» **What is expected**: Report every line of the listing below in which the string "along" occurs.

---

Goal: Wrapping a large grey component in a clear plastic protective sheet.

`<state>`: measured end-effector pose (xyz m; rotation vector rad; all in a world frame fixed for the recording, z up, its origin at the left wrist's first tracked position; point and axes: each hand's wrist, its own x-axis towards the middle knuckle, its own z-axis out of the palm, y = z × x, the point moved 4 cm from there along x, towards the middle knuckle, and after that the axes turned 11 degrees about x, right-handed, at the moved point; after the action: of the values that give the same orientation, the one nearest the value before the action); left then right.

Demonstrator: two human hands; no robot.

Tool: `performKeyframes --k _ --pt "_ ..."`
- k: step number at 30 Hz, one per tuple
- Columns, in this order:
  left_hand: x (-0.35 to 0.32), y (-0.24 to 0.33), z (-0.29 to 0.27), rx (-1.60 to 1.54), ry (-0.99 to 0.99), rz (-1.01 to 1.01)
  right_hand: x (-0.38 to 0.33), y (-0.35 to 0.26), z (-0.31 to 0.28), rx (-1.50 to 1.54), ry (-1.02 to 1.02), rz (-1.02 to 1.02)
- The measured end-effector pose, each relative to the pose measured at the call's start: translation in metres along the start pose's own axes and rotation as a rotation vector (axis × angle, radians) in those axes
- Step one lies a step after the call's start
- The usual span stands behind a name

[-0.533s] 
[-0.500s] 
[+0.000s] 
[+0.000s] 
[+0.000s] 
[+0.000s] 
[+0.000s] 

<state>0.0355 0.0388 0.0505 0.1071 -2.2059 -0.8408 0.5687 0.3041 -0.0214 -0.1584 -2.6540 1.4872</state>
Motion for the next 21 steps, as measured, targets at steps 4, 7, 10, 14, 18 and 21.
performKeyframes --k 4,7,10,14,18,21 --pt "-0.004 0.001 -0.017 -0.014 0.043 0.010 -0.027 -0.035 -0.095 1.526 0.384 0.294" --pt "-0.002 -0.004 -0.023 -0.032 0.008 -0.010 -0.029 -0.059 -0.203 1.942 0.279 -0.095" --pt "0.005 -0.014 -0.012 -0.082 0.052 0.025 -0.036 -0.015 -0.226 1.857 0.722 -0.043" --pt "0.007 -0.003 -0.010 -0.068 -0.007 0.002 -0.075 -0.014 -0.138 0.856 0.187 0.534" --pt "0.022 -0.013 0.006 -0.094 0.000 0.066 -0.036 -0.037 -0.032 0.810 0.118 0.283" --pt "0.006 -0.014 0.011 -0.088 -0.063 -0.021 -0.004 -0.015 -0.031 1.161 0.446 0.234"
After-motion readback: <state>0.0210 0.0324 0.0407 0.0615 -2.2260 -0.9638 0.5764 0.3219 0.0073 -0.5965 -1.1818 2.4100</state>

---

» **Exercise response**:
`<state>`: measured end-effector pose (xyz m; rotation vector rad; all in a world frame fixed for the recording, z up, its origin at the left wrist's first tracked position; point and axes: each hand's wrist, its own x-axis towards the middle knuckle, its own z-axis out of the palm, y = z × x, the point moved 4 cm from there along x, towards the middle knuckle, and after that the axes turned 11 degrees about x, right-handed, at the moved point; after the action: of the values that give the same orientation, the one nearest the value before the action); left then right.
- The measured end-effector pose, each relative to the pose measured at the call's start: translation in metres along the start pose's own axes and rotation as a rotation vector (axis × angle, radians) in those axes

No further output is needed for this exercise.